I’m not talking just about what companies and customers learn from each other through the sales, service and surveys — the Three S’s. Nor am I talking only about improving the “customer experience,” (a topic that has been buzzing upward over the last few years). I’m talking about how companies and customers help each other out. I mean really help. Constantly.

One way, of course, is by talking to each other. There are exemplars of this. Among big companies, Apple leads the way, gathering intelligence though its responsive call center and the Genius bars at its retail stores. Among small companies, my favorite example is Ting, a U.S. mobile phone carrier.  According to Consumer Reports, Ting is tops in customer satisfaction, while Sprint is dead last. Here’s what’s interesting about that: Ting runs on the Sprint network. Meaning the actual performance of the network is the same for both. This gives us a kind of a controlled study: one network, two vastly different levels of customer satisfaction. Here are two reasons for that difference:

  1. Ting’s offerings are simple. They have rates, not plans. You only pay for what you use. That’s it. And usage is low in cost. Sprint, Verizon and AT&T, on the other hand, all comprise a confusopoly. They offer complex, confusing and changing plans, on purpose. In confusopolies, the cognitive overhead for both companies and customers is high. So are marketing, operational and administrative overheads.
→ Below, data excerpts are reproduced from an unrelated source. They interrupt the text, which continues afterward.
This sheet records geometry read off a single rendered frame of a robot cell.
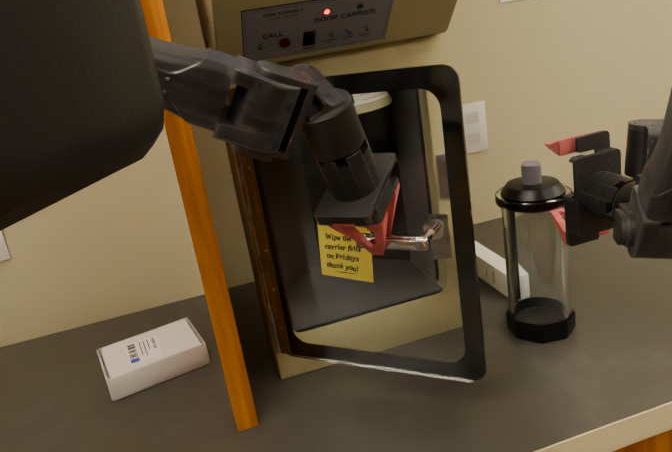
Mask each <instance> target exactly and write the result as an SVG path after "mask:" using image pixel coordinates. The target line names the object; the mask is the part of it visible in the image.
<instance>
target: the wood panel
mask: <svg viewBox="0 0 672 452"><path fill-rule="evenodd" d="M140 1H141V5H142V9H143V13H144V18H145V22H146V26H147V30H148V35H149V36H152V37H155V38H158V39H161V40H164V41H168V42H172V39H171V35H170V30H169V26H168V22H167V17H166V13H165V8H164V4H163V0H140ZM164 125H165V129H166V134H167V138H168V142H169V146H170V150H171V155H172V159H173V163H174V167H175V171H176V175H177V180H178V184H179V188H180V192H181V196H182V200H183V205H184V209H185V213H186V217H187V221H188V225H189V230H190V234H191V238H192V242H193V246H194V251H195V255H196V259H197V263H198V267H199V271H200V276H201V280H202V284H203V288H204V292H205V296H206V301H207V305H208V309H209V313H210V317H211V321H212V326H213V330H214V334H215V338H216V342H217V347H218V351H219V355H220V359H221V363H222V367H223V372H224V376H225V380H226V384H227V388H228V392H229V397H230V401H231V405H232V409H233V413H234V417H235V422H236V426H237V430H238V431H242V430H245V429H248V428H251V427H254V426H257V425H259V423H258V419H257V414H256V410H255V406H254V401H253V397H252V392H251V388H250V384H249V379H248V375H247V370H246V366H245V361H244V357H243V353H242V348H241V344H240V339H239V335H238V331H237V326H236V322H235V317H234V313H233V309H232V304H231V300H230V295H229V291H228V286H227V282H226V278H225V273H224V269H223V264H222V260H221V256H220V251H219V247H218V242H217V238H216V233H215V229H214V225H213V220H212V216H211V211H210V207H209V203H208V198H207V194H206V189H205V185H204V181H203V176H202V172H201V167H200V163H199V158H198V154H197V150H196V145H195V141H194V136H193V132H192V128H191V124H189V123H187V122H186V121H185V120H184V119H182V118H181V117H179V116H177V115H175V114H174V113H172V112H170V111H168V110H166V109H164Z"/></svg>
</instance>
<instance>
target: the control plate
mask: <svg viewBox="0 0 672 452"><path fill-rule="evenodd" d="M359 3H362V4H363V5H364V6H363V8H362V9H360V10H356V8H355V7H356V5H357V4H359ZM392 3H393V0H309V1H303V2H296V3H290V4H283V5H277V6H271V7H264V8H258V9H251V10H245V11H241V23H242V40H243V57H245V58H248V59H251V60H254V61H259V60H266V59H271V58H277V57H283V56H288V55H294V54H300V53H305V52H311V51H317V50H323V49H328V48H334V47H340V46H345V45H351V44H357V43H362V42H368V41H374V40H379V39H385V35H386V30H387V26H388V21H389V17H390V12H391V8H392ZM327 8H329V9H331V13H330V14H329V15H324V14H323V10H325V9H327ZM365 25H369V30H368V31H365V30H363V26H365ZM347 28H351V29H352V31H351V34H348V33H345V30H346V29H347ZM314 30H316V36H315V44H314V45H308V46H303V34H304V32H308V31H314ZM329 31H333V32H334V35H333V37H330V36H327V33H328V32H329ZM284 38H288V39H289V40H290V42H291V43H290V45H289V46H288V47H286V48H282V47H280V45H279V42H280V41H281V40H282V39H284ZM261 43H263V44H265V48H264V49H262V50H259V49H258V48H257V46H258V45H259V44H261Z"/></svg>
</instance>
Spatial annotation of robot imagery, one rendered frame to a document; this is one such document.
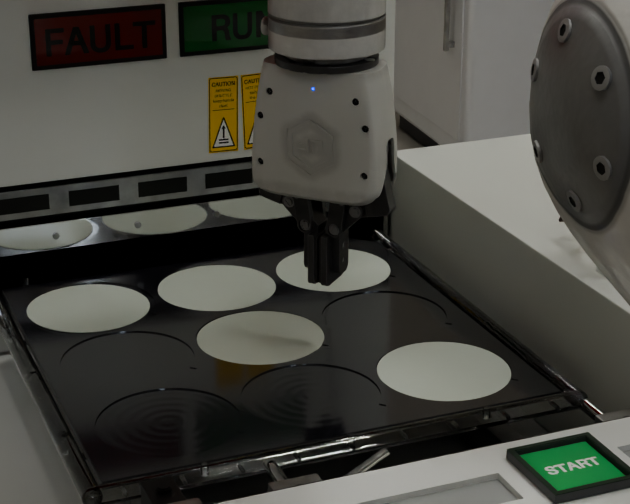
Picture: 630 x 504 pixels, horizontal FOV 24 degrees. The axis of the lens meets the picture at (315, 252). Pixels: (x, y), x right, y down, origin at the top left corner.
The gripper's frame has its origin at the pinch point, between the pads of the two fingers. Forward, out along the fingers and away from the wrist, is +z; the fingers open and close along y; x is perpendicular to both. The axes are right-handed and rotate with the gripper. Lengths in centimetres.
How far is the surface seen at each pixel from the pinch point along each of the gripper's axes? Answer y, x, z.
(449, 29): -94, 292, 53
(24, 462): -19.7, -13.0, 16.0
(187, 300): -14.5, 3.9, 8.0
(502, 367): 13.4, 2.8, 8.0
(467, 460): 18.9, -21.7, 2.0
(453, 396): 11.7, -3.2, 8.0
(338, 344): 0.5, 1.3, 8.0
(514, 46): -76, 296, 57
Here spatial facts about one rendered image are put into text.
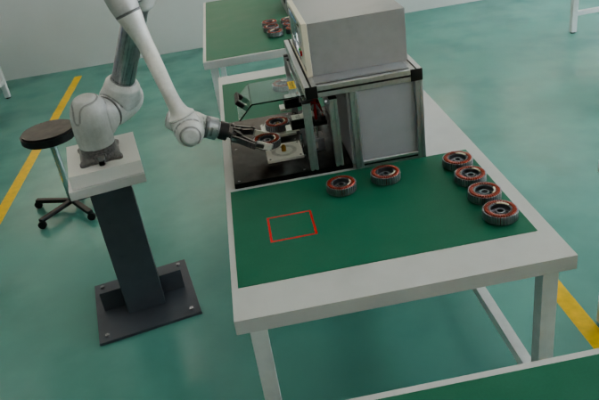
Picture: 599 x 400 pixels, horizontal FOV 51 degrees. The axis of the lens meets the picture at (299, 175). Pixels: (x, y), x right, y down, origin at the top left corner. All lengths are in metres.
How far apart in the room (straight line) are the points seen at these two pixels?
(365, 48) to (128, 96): 1.06
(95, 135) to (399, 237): 1.37
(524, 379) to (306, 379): 1.25
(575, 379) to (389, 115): 1.22
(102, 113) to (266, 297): 1.23
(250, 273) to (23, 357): 1.55
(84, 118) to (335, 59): 1.06
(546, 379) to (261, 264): 0.90
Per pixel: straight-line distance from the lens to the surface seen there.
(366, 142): 2.46
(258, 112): 3.16
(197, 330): 3.02
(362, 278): 1.90
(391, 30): 2.44
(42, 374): 3.13
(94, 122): 2.76
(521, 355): 2.46
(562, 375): 1.64
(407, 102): 2.44
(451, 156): 2.47
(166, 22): 7.32
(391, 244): 2.03
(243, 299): 1.90
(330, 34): 2.39
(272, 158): 2.59
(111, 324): 3.20
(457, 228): 2.10
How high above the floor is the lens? 1.91
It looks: 28 degrees down
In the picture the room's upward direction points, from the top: 9 degrees counter-clockwise
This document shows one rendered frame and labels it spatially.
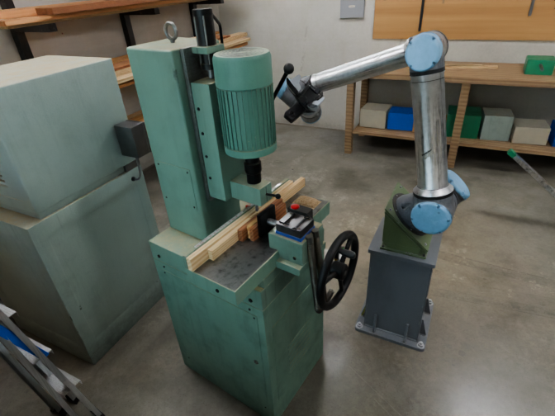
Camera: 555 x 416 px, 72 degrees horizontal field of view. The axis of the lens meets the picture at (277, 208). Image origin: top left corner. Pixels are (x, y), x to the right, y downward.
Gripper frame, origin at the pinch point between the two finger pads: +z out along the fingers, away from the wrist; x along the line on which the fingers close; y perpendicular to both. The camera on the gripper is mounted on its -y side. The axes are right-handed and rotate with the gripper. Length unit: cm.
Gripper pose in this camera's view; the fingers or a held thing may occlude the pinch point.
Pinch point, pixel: (300, 93)
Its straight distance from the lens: 139.2
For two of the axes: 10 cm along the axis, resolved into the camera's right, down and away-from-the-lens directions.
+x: 7.1, 7.0, -1.1
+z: -1.5, 0.0, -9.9
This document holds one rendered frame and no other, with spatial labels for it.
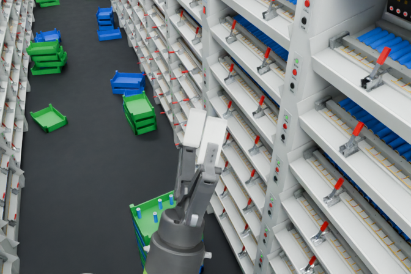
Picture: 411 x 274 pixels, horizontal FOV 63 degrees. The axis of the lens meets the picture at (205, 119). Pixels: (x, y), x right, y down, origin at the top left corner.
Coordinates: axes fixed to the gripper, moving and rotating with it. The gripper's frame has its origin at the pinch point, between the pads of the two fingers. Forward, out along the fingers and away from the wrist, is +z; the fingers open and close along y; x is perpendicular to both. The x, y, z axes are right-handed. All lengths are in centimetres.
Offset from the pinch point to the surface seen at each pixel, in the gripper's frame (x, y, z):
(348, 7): -34, -21, 32
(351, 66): -35.3, -16.4, 17.8
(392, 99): -38.0, -4.6, 11.3
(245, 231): -58, -101, -59
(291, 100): -33, -37, 8
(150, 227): -11, -103, -64
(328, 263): -54, -31, -37
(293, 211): -49, -48, -28
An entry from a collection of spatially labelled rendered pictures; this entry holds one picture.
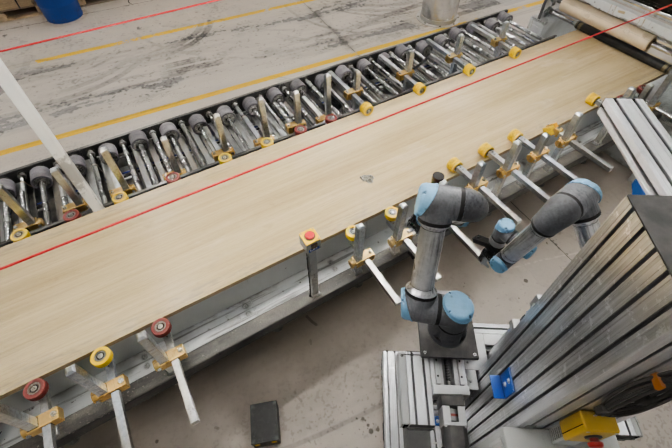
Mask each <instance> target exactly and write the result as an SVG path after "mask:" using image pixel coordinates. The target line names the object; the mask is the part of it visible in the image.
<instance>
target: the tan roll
mask: <svg viewBox="0 0 672 448"><path fill-rule="evenodd" d="M553 1H555V2H557V3H559V4H560V6H559V10H560V11H562V12H564V13H566V14H568V15H570V16H572V17H574V18H576V19H578V20H580V21H583V22H585V23H587V24H589V25H591V26H593V27H595V28H597V29H599V30H601V31H604V30H607V29H609V28H612V27H614V26H617V25H619V24H622V23H624V22H625V21H623V20H621V19H619V18H617V17H614V16H612V15H610V14H608V13H606V12H603V11H601V10H599V9H597V8H595V7H592V6H590V5H588V4H586V3H583V2H581V1H579V0H553ZM605 33H607V34H609V35H611V36H614V37H616V38H618V39H620V40H622V41H624V42H626V43H628V44H630V45H632V46H634V47H636V48H638V49H640V50H642V51H648V50H649V49H650V48H651V47H652V48H654V49H656V50H659V51H661V52H663V53H665V54H667V55H669V56H671V57H672V50H670V49H668V48H666V47H663V46H661V45H659V44H657V43H655V42H653V41H654V39H655V38H656V37H657V36H656V35H654V34H652V33H650V32H648V31H645V30H643V29H641V28H639V27H637V26H634V25H632V24H630V23H626V24H624V25H621V26H619V27H616V28H613V29H611V30H608V31H606V32H605Z"/></svg>
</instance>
That’s why they are all more expensive than Ting, and unloved as well — even as, no doubt, they have CRM systems that pay close attention to the customer service performance of their website and call center.
  2. Ting actually talks to customers. They are fanatical about person-to-person service, which means both sides learn from each other. Directly. Ting’s products and services are constantly improved by intelligence coming directly from customers. And customers can sense it. Directly.

Now, what about the times when you and the company are not talking to each other? For example, when you just want something to work, or to work better?. Or when you think of a way a product or a service can be improved somehow, but don’t want to go through the hassle of trying to get in touch with the company?